# Directions for this task:
Filter the data for lines with the word "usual", then copy every line so identified.

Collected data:

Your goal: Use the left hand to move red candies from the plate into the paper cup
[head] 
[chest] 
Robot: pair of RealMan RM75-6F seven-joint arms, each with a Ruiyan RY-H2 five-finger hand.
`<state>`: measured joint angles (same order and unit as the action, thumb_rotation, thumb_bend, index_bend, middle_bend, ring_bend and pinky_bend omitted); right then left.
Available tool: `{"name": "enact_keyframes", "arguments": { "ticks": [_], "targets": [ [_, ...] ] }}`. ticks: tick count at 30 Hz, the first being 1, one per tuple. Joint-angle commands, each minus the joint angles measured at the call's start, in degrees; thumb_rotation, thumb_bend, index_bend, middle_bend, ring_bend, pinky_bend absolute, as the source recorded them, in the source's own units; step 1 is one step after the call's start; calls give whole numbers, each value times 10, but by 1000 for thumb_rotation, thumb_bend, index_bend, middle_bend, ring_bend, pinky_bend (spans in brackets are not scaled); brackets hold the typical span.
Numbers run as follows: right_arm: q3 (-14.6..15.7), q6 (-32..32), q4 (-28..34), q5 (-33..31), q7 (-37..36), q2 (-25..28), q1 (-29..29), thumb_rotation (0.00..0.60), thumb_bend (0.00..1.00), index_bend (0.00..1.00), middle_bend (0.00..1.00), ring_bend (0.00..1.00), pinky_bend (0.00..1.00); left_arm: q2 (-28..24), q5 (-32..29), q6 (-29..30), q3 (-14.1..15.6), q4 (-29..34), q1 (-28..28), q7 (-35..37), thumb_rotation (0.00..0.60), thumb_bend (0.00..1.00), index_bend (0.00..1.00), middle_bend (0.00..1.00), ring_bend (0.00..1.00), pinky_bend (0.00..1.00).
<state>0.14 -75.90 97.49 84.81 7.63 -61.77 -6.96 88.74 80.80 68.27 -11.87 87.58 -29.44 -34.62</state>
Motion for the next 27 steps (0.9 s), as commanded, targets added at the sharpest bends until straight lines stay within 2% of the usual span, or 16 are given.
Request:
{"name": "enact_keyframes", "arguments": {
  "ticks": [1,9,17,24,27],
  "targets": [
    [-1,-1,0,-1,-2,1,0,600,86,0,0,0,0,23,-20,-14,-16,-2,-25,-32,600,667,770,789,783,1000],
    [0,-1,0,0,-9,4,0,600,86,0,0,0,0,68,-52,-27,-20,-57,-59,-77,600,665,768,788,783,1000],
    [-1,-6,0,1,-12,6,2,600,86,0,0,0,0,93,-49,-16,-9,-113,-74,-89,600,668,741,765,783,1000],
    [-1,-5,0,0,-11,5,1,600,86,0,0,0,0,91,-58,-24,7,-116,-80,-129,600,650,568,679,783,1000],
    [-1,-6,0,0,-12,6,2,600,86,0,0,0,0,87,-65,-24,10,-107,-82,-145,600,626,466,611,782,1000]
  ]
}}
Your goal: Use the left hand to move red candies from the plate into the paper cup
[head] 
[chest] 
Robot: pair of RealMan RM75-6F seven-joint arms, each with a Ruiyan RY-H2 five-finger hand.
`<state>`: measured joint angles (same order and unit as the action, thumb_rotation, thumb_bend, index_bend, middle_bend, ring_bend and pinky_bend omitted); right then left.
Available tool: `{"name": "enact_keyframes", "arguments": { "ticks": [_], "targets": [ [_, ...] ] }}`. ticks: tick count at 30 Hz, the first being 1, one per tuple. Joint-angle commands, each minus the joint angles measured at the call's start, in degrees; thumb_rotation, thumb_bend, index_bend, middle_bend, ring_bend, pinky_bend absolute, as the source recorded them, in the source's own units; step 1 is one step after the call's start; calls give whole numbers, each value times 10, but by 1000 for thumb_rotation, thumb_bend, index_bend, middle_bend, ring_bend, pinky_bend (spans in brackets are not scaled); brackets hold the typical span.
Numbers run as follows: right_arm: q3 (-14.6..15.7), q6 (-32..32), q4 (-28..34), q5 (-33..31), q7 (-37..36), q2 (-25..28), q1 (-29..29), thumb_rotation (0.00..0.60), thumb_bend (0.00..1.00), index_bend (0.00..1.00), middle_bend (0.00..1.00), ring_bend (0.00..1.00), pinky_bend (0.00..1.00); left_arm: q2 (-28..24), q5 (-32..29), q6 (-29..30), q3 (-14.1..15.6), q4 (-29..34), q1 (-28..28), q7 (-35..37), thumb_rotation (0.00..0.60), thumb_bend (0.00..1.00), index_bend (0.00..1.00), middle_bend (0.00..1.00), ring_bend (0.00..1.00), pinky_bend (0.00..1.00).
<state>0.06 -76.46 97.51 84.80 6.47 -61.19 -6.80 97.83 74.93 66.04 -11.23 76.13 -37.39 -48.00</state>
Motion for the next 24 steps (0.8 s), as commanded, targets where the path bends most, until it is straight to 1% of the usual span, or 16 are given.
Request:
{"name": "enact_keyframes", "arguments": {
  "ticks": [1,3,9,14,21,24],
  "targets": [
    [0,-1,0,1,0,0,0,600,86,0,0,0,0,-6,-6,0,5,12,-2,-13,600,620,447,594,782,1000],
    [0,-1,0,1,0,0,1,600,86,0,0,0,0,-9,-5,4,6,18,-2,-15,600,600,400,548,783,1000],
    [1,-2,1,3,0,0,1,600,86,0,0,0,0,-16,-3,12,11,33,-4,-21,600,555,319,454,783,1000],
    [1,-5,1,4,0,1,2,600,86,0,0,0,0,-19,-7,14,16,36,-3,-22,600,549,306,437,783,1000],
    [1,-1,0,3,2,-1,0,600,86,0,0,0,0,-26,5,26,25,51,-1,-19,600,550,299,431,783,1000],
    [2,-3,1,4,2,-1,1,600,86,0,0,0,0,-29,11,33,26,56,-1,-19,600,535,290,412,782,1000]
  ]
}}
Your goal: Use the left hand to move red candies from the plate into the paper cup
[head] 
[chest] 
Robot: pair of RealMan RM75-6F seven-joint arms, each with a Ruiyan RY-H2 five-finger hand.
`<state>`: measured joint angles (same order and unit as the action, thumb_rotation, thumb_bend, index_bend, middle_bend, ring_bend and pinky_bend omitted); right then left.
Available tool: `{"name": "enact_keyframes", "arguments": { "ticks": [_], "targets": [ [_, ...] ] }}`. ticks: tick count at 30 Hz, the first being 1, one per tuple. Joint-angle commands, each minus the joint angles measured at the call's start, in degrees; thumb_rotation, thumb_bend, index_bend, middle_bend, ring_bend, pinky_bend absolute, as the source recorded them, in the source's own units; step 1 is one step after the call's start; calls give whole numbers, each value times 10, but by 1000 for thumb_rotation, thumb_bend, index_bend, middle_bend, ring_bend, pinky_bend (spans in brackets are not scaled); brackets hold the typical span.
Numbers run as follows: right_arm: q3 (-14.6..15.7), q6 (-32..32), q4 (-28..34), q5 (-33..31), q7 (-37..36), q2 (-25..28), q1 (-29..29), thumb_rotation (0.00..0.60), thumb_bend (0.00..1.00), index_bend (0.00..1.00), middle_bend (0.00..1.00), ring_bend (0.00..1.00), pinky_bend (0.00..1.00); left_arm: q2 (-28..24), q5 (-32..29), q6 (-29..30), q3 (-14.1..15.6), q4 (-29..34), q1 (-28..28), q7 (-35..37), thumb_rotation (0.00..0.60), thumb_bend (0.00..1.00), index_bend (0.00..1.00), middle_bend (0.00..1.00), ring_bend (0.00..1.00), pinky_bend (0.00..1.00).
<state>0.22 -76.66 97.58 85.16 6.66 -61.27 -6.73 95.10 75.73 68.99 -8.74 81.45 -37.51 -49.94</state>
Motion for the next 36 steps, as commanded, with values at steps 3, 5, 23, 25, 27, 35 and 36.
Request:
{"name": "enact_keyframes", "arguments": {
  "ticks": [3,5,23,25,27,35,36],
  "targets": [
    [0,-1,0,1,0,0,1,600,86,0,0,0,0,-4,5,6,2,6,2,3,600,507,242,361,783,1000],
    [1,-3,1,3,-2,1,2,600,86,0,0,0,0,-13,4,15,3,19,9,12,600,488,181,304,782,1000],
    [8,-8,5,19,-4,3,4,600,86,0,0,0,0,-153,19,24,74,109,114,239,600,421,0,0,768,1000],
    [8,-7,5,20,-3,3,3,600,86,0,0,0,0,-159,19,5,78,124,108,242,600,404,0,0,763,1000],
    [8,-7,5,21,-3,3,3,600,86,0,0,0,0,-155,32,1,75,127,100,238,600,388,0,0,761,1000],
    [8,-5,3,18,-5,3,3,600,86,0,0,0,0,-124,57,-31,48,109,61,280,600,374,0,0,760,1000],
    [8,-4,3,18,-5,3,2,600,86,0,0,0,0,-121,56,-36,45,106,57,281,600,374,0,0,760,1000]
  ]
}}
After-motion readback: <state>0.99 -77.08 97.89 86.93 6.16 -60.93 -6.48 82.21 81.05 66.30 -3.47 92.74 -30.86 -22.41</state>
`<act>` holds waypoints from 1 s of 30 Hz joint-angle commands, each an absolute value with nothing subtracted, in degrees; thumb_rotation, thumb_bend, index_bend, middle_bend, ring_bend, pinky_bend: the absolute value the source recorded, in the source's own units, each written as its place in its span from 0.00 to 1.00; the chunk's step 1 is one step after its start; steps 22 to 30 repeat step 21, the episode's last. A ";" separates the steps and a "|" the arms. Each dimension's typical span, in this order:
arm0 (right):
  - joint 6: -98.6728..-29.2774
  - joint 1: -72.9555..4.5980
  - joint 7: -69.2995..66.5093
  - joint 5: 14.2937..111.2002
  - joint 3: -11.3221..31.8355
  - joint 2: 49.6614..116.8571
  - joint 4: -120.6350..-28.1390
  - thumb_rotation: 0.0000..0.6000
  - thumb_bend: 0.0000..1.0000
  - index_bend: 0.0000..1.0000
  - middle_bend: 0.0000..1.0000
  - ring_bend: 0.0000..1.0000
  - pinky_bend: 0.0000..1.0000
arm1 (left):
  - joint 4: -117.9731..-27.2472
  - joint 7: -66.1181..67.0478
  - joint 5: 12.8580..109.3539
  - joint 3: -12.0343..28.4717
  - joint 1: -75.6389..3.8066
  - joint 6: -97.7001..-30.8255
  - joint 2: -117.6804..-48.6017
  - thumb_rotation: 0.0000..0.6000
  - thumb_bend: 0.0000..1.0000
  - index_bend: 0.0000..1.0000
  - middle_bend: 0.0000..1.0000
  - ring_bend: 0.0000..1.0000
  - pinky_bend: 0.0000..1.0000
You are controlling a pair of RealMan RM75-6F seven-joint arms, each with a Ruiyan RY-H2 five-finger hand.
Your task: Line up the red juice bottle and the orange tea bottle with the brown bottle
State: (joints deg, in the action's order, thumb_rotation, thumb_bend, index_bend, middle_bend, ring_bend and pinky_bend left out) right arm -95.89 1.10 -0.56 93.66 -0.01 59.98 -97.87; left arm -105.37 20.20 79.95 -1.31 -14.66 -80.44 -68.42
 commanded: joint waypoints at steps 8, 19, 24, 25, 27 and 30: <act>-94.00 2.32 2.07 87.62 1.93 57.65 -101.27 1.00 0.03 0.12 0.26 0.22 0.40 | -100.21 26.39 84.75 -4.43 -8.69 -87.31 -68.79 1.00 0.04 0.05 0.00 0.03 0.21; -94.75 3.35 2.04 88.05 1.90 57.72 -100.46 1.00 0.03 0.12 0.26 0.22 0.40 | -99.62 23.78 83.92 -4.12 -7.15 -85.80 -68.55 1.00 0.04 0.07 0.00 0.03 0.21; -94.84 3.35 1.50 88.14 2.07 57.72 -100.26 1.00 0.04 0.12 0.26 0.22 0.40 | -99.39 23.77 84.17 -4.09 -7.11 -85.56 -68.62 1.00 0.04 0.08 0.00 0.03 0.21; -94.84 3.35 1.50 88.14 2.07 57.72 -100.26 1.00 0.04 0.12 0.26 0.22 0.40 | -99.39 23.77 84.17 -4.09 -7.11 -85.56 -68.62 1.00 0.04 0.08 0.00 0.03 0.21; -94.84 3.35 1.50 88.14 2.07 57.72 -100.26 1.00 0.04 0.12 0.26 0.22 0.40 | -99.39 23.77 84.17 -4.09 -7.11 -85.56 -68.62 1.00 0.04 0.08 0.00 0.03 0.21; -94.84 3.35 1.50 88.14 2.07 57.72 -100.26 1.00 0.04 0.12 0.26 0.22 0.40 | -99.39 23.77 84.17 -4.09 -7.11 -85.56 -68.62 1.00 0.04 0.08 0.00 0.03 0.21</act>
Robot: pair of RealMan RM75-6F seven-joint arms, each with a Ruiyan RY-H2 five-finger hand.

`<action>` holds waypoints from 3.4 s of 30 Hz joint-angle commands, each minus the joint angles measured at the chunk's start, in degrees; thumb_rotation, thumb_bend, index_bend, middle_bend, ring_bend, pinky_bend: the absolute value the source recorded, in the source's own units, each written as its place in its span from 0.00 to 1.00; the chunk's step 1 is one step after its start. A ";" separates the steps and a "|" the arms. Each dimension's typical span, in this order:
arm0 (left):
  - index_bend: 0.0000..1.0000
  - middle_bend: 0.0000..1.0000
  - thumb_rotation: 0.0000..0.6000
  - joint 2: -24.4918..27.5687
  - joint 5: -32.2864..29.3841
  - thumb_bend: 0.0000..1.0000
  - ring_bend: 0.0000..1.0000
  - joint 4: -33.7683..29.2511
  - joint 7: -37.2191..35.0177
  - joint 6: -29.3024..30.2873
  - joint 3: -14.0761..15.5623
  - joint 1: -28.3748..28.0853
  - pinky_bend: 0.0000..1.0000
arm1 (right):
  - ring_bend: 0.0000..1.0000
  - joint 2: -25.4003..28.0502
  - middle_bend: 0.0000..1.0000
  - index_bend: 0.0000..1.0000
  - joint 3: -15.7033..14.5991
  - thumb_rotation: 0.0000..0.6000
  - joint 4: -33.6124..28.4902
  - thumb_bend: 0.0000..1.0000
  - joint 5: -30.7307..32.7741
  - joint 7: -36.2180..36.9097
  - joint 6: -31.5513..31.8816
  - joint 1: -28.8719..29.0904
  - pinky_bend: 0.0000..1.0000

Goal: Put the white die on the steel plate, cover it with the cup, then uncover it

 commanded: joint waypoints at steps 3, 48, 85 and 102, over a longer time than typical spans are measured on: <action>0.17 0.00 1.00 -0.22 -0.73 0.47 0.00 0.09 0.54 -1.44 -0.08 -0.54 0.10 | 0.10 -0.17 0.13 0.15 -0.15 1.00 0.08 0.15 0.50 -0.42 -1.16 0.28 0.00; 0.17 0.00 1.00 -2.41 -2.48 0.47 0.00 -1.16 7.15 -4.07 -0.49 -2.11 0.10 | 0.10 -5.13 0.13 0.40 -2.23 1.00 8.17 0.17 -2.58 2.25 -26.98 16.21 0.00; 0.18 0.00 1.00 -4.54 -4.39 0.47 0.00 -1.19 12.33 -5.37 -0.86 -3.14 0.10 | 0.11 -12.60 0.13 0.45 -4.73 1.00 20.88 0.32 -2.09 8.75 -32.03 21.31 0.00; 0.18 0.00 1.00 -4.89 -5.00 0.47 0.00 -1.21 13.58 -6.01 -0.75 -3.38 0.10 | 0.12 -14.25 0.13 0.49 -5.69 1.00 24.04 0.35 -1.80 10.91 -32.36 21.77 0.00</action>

# Answer box:
Motion for the next 27 steps (0.9 s), as commanded, targets added at the sharpest bends until straight lines stay within 2% of the usual span, or 16 are given.
Motion for the next 24 steps (0.8 s), as commanded, targets where the path bends most, until it is straight to 1% of the usual span, or 16 are given.

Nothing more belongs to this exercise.